Case Study

This Chart, from Home Depot, Dramatically Demonstrates the Power of a Cloud Data Warehouse


Of your peers have already read this article.

2:30 Minutes

The most insightful time you'll spend today!

When Home Depot moved it's gigantic enterprise data warehouse to Google Cloud, it could not have imagined how much faster it could crunch data--for a variety of uses cases.

The Home Depot (THD) is the world’s largest home-improvement chain, growing to more than 2,200 stores and 700,000 products in four decades. Much of that success was driven through the analysis of data. This included developing sales forecasts, replenishing inventory through the supply chain network, and providing timely performance scorecards.

However, to compete in today’s business world, THD has taken this data-driven approach to an entirely new level of success on Google Cloud, providing capabilities not practical on legacy technologies.

The Home Depot BigQuery installation performance table
Percent reduction in time that specific workloads took using BigQuery versus on-premises data warehousing.

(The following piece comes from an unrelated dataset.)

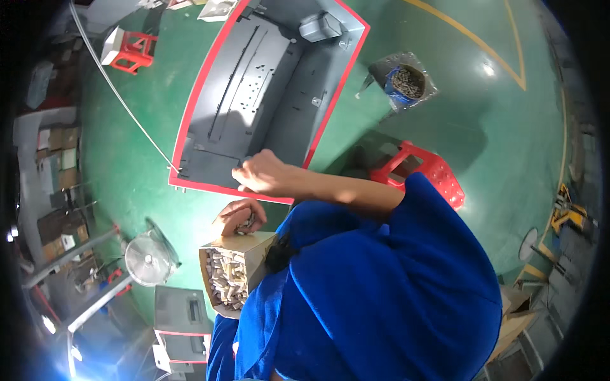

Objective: The worker is picking small metal pins from a waist-mounted box and inserting them into the pre-drilled holes of a grey metal cabinet frame.

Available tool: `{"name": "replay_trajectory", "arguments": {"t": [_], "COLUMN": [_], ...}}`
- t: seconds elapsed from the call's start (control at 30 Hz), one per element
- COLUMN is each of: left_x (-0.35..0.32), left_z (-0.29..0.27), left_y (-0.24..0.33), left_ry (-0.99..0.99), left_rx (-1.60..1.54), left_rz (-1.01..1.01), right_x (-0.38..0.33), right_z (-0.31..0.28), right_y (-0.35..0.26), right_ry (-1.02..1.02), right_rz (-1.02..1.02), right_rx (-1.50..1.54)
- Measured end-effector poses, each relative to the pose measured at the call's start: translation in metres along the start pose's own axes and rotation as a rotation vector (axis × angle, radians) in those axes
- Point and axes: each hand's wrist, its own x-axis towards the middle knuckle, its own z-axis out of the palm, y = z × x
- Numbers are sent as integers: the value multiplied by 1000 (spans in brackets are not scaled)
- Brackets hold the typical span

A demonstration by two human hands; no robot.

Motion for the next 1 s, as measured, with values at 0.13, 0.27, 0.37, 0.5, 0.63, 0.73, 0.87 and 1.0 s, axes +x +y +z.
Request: {"name": "replay_trajectory", "arguments": {"t": [0.13, 0.27, 0.37, 0.5, 0.63, 0.73, 0.87, 1.0], "left_x": [1, -2, 14, 14, 34, 34, 29, 47], "left_z": [4, 18, 47, 42, 37, 41, 58, 42], "left_y": [8, 15, 42, 40, 49, 52, 72, 58], "left_ry": [67, 161, 499, 419, 299, 379, 472, 364], "left_rx": [-89, -279, -673, -736, -715, -682, -613, -500], "left_rz": [77, 241, 161, 204, 132, 94, 45, -17], "right_x": [1, -10, -16, -15, -24, -24, -35, -41], "right_z": [-54, -107, -127, -121, -126, -125, -132, -129], "right_y": [-10, -40, -53, -64, -49, -49, -60, -54], "right_ry": [294, 162, 127, 118, 112, 169, 129, 106], "right_rz": [-33, -147, -319, -414, -379, -357, -264, -222], "right_rx": [242, 276, 135, -147, -284, -109, -242, -289]}}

The pressures of contemporary growth that drove much of the work are familiar to many businesses. In addition to everything it was doing, THD needed to better integrate the complexities in its related businesses, like tool rental and home services. It needed to better empower teams, including a fast-growing data analysis staff and store associates with mobile computing devices. It wanted to better use online commerce and artificial intelligence to meet customer needs, while maintaining better security.

Even before addressing these new challenges, THD’s existing on-premises data warehouse was under stress as more data was required for analytics and data analysts were utilizing the data with increasingly complex use cases. This drove rapid growth of the data warehouse, but also created constant challenges for the team in managing priorities, performance, and cost.

In order to add capacity to the environment, it was a major planning, architecture, and testing effort. In one case, adding on-premises capacity took six months of planning and a three-day service outage. Within a year, capacity was again scarce, impacting performance and ability to execute all the reporting and analytics workloads required. The capacity refresh cycles were shrinking, and the expecations for data were growing. There had to be a better way.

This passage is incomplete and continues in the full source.